The kid nodded and looked at the ground.

“That stuff I was talking about—about what you like to do, makes you feel better, gets you excited. What is that for you?”

“Forget it,” Jeremy said. “It’s not like it’s gonna happen.”

“But it could. If you make it happen.”

The kid rolled his eyes. “I’m gonna be a social studies teacher like Mr. Reinhart? Right.”

“What’s he like?” Zeke asked.

“He really knows his stuff. You can tell he really cares about what happened in history. And the way he teaches it is really interesting. He talks to us with respect, too.”

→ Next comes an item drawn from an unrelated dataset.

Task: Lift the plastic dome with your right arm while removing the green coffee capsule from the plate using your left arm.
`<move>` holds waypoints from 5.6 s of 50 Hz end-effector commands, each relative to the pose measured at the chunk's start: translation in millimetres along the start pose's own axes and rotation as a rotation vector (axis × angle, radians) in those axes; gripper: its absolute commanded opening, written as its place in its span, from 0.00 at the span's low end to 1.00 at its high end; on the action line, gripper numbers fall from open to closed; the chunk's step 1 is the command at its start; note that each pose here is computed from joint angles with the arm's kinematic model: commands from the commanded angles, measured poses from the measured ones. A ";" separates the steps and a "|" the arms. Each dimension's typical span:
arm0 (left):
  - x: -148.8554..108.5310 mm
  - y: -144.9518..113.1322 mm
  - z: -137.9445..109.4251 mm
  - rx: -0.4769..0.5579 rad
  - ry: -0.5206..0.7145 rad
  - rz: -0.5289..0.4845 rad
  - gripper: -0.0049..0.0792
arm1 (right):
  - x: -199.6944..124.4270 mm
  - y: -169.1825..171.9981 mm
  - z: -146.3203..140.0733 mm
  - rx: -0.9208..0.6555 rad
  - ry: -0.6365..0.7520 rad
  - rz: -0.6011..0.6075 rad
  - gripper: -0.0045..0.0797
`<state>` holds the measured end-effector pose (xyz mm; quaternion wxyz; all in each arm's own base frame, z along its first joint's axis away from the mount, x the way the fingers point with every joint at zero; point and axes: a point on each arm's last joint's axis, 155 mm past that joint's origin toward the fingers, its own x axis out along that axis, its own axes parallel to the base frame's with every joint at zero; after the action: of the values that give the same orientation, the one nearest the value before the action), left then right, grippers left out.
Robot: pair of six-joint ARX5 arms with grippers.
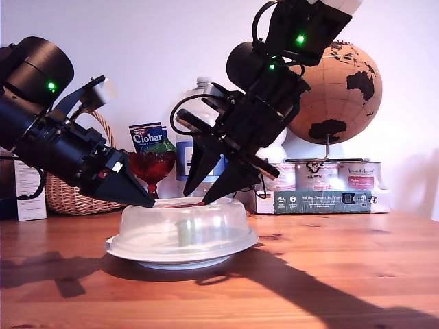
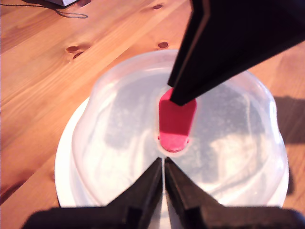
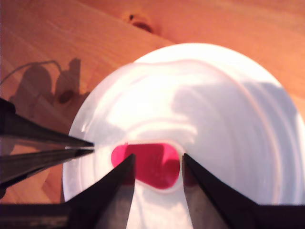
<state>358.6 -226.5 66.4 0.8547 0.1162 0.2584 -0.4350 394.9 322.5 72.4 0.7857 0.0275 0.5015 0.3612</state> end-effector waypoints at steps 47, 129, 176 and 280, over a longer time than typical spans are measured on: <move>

“That can be you in five years. You graduate, you go to college, could be community college right here in Converse County, and you get a degree in education for teaching social studies in grades seven through twelve. You get hired by a school district, and suddenly you’re Mr. Reinhart, inspiring a new group of kids.”

“That’s how it’s done? I go to college for teaching social studies?”

Zeke nodded and pulled out his card. “When you’re a senior next year, you can call me and I’ll help you with the process of applying to college if you want. You can utilize your school guidance counselor or any inspiring adult who’ll help you. But if you need my help, you just call.”

Jeremy’s eyes widened. “Really? Why are you helping me?”

“Because it would have been cool if someone had done that for me when I was your age. My older brother tried, but there were five others to worry about.”

The boy stared at Zeke, his expression having slowly morphed from wary to possible.

“You decide your path, Jeremy. No one else. You.”

Jeremy looked back at the card. “Thank you.” He nodded a few times, then put the card in his back pocket and walked away toward his table.

“I heard most of that,” Noah said. “I could use you regularly with the program if you’re interested. I had no idea you could be so inspiring.”

Zeke laughed. “Me, either.”

“I think it’s the truest thing you can say to a kid—that you decide your own path. No one else. You. For a long time I let the crap I went through make my decisions.”

“Yeah, I’m still doing that at age thirty-one,” Zeke said, shaking his head. Who did he think he was, giving advice when he couldn’t take it himself?

“So stop,” Noah said. “Just decide to stop—make that your goal. When you come down to it, you’re just being stubborn at your own expense. And hell, I don’t even know what we’re talking about—specifically, I mean.”

Zeke smiled. “I’m afraid I’m gonna be like Dad. That’s his blood is running in my veins and I’ll screw up a kid’s life. Make him feel like Jeremy.”

“I’d think about what you said to Jeremy and then follow your own excellent advice.”

If he wanted Molly in his life, he’d have to try.